The provisions of subsection (d) of this section shall apply to the following persons: (1) Any person (A) who is, within the meaning of section 2(a)(3)(A)[15 USCS ss.80a-2(a)(3)(A)], an affiliated person of a business development company, (B) who is an executive officer or a director of, or general partner in, any such affiliated person, or (C) who directly or indirectly either controls, is controlled by, or is under common control with, such affiliated person. (2) Any person who is an affiliated person of a director, officer, employee, investment adviser, member of an advisory board or promoter of, principal underwriter for, general partner in, or an affiliated person of any person directly or indirectly either controlling or under common control with a business development company (except the business development company itself and any person who, if it were not directly or indirectly controlled by the business development company, would not be directly or indirectly under the control of a person who controls the business development company). For purposes of this subsection, the term "executive officer" means the president, secretary, treasurer, any vice president in charge of a principal business function, and any other person who performs similar policymaking functions.

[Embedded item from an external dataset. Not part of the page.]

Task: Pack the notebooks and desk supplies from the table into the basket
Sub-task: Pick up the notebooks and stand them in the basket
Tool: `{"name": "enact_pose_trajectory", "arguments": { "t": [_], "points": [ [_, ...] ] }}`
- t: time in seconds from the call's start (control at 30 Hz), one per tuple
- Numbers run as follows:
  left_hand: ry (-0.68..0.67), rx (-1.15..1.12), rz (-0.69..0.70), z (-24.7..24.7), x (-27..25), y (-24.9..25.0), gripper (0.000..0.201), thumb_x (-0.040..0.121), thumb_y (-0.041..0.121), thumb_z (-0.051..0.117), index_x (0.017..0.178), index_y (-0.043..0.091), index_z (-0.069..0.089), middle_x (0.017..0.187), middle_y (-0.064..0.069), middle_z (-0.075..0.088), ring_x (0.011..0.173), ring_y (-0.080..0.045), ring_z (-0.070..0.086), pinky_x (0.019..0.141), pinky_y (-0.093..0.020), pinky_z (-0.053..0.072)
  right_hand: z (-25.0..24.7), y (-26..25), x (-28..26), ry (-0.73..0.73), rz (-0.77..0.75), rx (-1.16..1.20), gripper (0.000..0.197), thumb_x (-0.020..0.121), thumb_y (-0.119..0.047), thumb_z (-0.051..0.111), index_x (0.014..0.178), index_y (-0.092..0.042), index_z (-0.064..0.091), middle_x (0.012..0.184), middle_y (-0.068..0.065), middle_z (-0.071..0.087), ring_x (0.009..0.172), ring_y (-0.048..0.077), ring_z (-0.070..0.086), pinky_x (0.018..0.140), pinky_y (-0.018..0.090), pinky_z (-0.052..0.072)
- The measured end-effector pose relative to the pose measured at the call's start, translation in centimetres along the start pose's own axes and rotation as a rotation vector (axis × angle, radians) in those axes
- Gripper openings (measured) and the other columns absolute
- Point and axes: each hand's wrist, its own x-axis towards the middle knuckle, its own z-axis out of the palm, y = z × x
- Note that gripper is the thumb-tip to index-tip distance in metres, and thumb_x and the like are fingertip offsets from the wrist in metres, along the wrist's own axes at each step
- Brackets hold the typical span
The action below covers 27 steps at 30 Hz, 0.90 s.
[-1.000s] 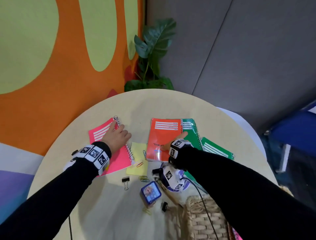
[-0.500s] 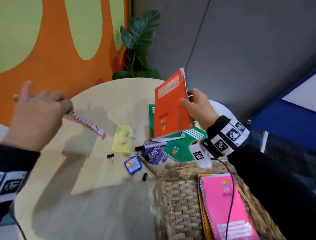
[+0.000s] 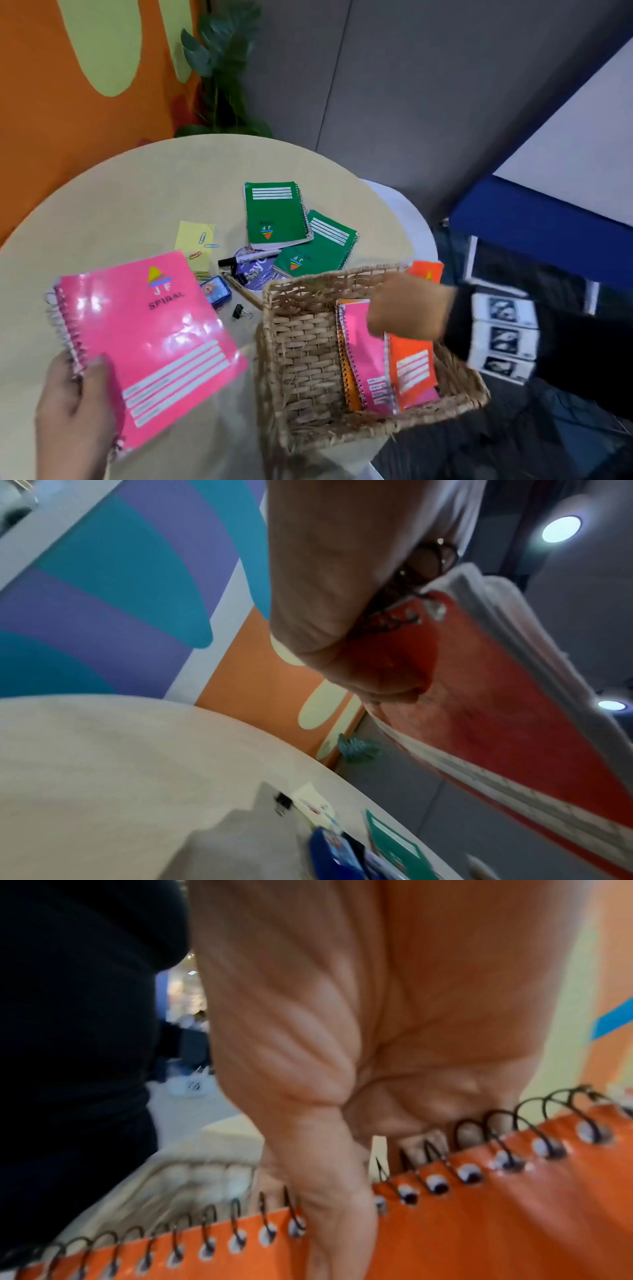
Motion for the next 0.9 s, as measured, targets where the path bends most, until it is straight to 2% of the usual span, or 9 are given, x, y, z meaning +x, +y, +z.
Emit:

f. Approval of proposed transactions. Notwithstanding subsection (d) of this section, a person described in subsection (e) may engage in a proposed transaction described in subsection (d) if such proposed transaction is approved by the required majority (as defined in subsection (o)) of the directors of or general partners in the business development company on the basis that (1) the terms thereof, including the consideration to be paid or received, are reasonable and fair to the shareholders or partners of the business development company and do not involve overreaching of such company or its shareholders or partners on the part of any person concerned; (2) the proposed transaction is consistent with the interests of the shareholders or partners of the business development company and is consistent with the policy of such company as recited in filings made by such company with the Commission under the Securities Act of 1933, its registration statement and reports filed under the Securities Exchange Act of 1934, and its reports to shareholders or partners; and (3) the directors or general partners record in their minutes and preserve in their records, for such periods as if such records were required to be maintained pursuant to section 31(a) [15 USCS ss.80a-30(a)], a description of such transaction, their findings, the information or materials upon which their findings were based, and the basis therefor.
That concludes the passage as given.